8. Question No.1 : It is the specific and categorical stand of the appellants/plaintiffs that their father, after the demise of his wife, became senile and he was not keeping good health and the first respondent managed to get the registered settlement deed in his favour and within a short span of time he died on 31.08.2012. The said stand of the plaintiffs has not been refuted by the respondents in the form of written statement as they remained exparte.

9. In the judgment relied on by the appellants/plaintiffs before the trial Court in Subramanian v. Kosalai Ammal and Others [2014-3-L.W. 397], a Single Bench while answering to a question When a document is challenged as a sham and nominal document, whether it is necessary to seek the remedy of setting aside the document? has placed reliance upon the judgment reported in (1969) 82 L.W. 622 = (1970) 1 MLJ 207 [Kaka Hajee Md. Ishaque Sahib vs. Kaka Md. Saddiq Sahib and ors.,] and extracted a portion of the order. In the said portion, it is held that where the documents being void and the transactions which are challenged as sham and nominal and the transactions which are avoid ab initio are not legally binding in character need not be cancelled before any claim is made thereunder. However, in the case on hand, it is a specific case of the appellants/plaintiffs that the first defendant, managed to get the registered settlement deed executed by his father when he is not in fit state of mind and also suffering due to physical ailment and it is also fortified by the fact that within 25 days of executing the said deed he died on 31.08.2012. In the considered opinion of the Court, in the light of the decision above cited, the plaintiffs ought to have been gone for amendment of the plaint, seeking declaratory relief however, they have not done so on account of the legal advice. Therefore, this Court is of the view that a declaratory relief is also necessary to declare the said document as null and void. Therefore, the finding rendered by the trial Court in that regard is sustained.

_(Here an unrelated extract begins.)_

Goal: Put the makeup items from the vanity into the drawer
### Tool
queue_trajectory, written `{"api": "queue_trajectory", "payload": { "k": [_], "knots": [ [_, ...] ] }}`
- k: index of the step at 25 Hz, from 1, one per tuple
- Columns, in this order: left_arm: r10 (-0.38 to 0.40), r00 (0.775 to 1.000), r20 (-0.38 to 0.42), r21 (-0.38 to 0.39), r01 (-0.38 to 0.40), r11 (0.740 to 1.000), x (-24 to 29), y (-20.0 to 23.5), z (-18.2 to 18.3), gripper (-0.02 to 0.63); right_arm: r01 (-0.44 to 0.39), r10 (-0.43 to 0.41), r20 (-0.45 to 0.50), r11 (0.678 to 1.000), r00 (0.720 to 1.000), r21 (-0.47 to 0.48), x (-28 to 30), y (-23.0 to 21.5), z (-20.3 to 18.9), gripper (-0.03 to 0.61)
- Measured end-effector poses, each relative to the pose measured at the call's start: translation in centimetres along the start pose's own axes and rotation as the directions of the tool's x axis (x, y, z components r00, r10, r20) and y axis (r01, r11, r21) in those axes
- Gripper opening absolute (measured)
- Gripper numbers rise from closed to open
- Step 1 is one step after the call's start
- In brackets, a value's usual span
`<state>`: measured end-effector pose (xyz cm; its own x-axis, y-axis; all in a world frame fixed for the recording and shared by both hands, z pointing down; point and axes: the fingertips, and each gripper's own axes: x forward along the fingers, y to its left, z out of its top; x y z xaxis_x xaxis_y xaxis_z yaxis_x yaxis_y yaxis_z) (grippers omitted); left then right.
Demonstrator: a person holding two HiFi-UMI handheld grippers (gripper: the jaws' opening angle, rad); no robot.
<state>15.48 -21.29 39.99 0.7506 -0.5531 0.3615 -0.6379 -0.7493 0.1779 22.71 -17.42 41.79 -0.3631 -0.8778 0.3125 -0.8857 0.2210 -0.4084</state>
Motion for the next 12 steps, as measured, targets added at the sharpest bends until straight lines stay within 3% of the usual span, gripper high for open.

10. Question No.2: As rightly contended by the learned counsel for the appellants/plaintiffs admittedly the second item of the suit property is not the subject matter of the registered settlement deed executed by the father of the plaintiffs in favour of the first defendant and therefore, the trial Court ought to have adjudicated the said issue and however has failed to do so.

11. It is brought to the knowledge of this Court that the first defendant after dismissal of the suit has filed an application for setting aside the exparte decree with the written statement and it was not entertained as the suit itself was dismissed. In the light of the said fact, the said matter requires remand.

12. In the result, the appeal suit is allowed and the judgment and decree of the II Additional District and Sessions Judge, Thanjavur, dated 21.07.2015 is set aside and the suit is once again remanded to the trial Court for adjudication as to the second item of suit schedule property. If the appellants/plaintiffs are so advised they are at liberty to take out an application for amendment of plaint subject to the law of limitation. It is also open to the defendants to file necessary application for setting aside the ex parte judgment and decree and as when those applications are filed, be dealt with in accordance with law. However, in the circumstances of the case, no order as to costs.